_Exercise instructions_
Return the records exactly as they are.
_ _ _ _ _
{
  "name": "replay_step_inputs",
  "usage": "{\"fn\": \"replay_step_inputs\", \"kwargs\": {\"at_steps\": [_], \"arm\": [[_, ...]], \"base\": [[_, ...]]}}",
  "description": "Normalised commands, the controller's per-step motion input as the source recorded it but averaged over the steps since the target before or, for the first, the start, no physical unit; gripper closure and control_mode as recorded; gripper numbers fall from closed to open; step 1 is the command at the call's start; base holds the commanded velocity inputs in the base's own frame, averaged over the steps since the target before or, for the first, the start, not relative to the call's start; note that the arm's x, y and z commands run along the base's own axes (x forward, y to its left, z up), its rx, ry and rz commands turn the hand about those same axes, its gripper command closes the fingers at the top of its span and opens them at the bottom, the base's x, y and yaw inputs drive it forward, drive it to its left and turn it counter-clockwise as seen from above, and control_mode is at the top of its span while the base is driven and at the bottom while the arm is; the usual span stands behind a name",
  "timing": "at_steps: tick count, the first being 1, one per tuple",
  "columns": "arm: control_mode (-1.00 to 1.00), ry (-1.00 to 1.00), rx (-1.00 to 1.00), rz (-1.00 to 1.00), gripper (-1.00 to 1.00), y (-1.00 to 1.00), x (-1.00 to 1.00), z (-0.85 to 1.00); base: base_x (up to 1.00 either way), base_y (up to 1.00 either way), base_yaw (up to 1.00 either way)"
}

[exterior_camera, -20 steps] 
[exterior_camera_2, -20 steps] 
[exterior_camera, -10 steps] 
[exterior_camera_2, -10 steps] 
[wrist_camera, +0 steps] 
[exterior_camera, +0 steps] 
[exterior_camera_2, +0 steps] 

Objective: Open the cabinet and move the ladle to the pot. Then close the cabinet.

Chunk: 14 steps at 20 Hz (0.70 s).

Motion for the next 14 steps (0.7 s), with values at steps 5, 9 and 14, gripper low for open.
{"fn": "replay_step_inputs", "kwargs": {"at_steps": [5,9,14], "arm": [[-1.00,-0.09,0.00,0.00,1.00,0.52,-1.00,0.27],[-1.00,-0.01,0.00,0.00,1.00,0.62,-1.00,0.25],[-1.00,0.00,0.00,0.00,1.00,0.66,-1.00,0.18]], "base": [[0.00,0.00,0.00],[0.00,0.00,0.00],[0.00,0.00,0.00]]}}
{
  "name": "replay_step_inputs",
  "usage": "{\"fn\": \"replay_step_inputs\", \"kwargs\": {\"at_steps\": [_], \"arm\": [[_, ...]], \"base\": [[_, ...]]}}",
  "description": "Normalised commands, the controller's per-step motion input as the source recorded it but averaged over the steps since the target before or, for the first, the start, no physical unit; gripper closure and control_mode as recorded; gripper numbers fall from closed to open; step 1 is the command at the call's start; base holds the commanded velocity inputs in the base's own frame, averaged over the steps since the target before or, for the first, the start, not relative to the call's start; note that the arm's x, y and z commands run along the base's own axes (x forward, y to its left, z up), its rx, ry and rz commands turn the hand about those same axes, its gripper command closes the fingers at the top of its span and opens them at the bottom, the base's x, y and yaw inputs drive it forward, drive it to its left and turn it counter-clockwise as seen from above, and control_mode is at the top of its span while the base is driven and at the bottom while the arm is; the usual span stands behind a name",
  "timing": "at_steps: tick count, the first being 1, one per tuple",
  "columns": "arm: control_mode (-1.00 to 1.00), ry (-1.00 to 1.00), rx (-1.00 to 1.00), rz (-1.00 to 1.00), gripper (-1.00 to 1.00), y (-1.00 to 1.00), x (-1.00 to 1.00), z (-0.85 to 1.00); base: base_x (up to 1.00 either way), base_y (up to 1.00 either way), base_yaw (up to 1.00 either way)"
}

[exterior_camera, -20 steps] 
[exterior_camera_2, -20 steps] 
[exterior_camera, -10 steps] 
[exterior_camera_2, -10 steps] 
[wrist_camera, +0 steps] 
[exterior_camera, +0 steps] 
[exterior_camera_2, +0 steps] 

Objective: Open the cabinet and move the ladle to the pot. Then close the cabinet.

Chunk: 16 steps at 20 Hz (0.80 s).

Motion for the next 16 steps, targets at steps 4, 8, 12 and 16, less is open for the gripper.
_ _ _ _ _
_Task output_
{
  "name": "replay_step_inputs",
  "usage": "{\"fn\": \"replay_step_inputs\", \"kwargs\": {\"at_steps\": [_], \"arm\": [[_, ...]], \"base\": [[_, ...]]}}",
  "description": "Normalised commands, the controller's per-step motion input as the source recorded it but averaged over the steps since the target before or, for the first, the start, no physical unit; gripper closure and control_mode as recorded; gripper numbers fall from closed to open; step 1 is the command at the call's start; base holds the commanded velocity inputs in the base's own frame, averaged over the steps since the target before or, for the first, the start, not relative to the call's start; note that the arm's x, y and z commands run along the base's own axes (x forward, y to its left, z up), its rx, ry and rz commands turn the hand about those same axes, its gripper command closes the fingers at the top of its span and opens them at the bottom, the base's x, y and yaw inputs drive it forward, drive it to its left and turn it counter-clockwise as seen from above, and control_mode is at the top of its span while the base is driven and at the bottom while the arm is; the usual span stands behind a name",
  "timing": "at_steps: tick count, the first being 1, one per tuple",
  "columns": "arm: control_mode (-1.00 to 1.00), ry (-1.00 to 1.00), rx (-1.00 to 1.00), rz (-1.00 to 1.00), gripper (-1.00 to 1.00), y (-1.00 to 1.00), x (-1.00 to 1.00), z (-0.85 to 1.00); base: base_x (up to 1.00 either way), base_y (up to 1.00 either way), base_yaw (up to 1.00 either way)"
}

[exterior_camera, -20 steps] 
[exterior_camera_2, -20 steps] 
[exterior_camera, -10 steps] 
[exterior_camera_2, -10 steps] 
[wrist_camera, +0 steps] 
[exterior_camera, +0 steps] 
[exterior_camera_2, +0 steps] 

Objective: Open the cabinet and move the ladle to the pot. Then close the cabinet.

Chunk: 14 steps at 20 Hz (0.70 s).

Motion for the next 14 steps (0.7 s), with values at steps 5, 9 and 14, gripper low for open.
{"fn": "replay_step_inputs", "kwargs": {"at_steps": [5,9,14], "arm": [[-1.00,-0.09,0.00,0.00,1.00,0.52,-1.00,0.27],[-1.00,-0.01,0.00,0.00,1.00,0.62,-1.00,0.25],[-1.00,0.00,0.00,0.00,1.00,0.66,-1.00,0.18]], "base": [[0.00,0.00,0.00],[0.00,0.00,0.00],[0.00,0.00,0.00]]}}
{
  "name": "replay_step_inputs",
  "usage": "{\"fn\": \"replay_step_inputs\", \"kwargs\": {\"at_steps\": [_], \"arm\": [[_, ...]], \"base\": [[_, ...]]}}",
  "description": "Normalised commands, the controller's per-step motion input as the source recorded it but averaged over the steps since the target before or, for the first, the start, no physical unit; gripper closure and control_mode as recorded; gripper numbers fall from closed to open; step 1 is the command at the call's start; base holds the commanded velocity inputs in the base's own frame, averaged over the steps since the target before or, for the first, the start, not relative to the call's start; note that the arm's x, y and z commands run along the base's own axes (x forward, y to its left, z up), its rx, ry and rz commands turn the hand about those same axes, its gripper command closes the fingers at the top of its span and opens them at the bottom, the base's x, y and yaw inputs drive it forward, drive it to its left and turn it counter-clockwise as seen from above, and control_mode is at the top of its span while the base is driven and at the bottom while the arm is; the usual span stands behind a name",
  "timing": "at_steps: tick count, the first being 1, one per tuple",
  "columns": "arm: control_mode (-1.00 to 1.00), ry (-1.00 to 1.00), rx (-1.00 to 1.00), rz (-1.00 to 1.00), gripper (-1.00 to 1.00), y (-1.00 to 1.00), x (-1.00 to 1.00), z (-0.85 to 1.00); base: base_x (up to 1.00 either way), base_y (up to 1.00 either way), base_yaw (up to 1.00 either way)"
}

[exterior_camera, -20 steps] 
[exterior_camera_2, -20 steps] 
[exterior_camera, -10 steps] 
[exterior_camera_2, -10 steps] 
[wrist_camera, +0 steps] 
[exterior_camera, +0 steps] 
[exterior_camera_2, +0 steps] 

Objective: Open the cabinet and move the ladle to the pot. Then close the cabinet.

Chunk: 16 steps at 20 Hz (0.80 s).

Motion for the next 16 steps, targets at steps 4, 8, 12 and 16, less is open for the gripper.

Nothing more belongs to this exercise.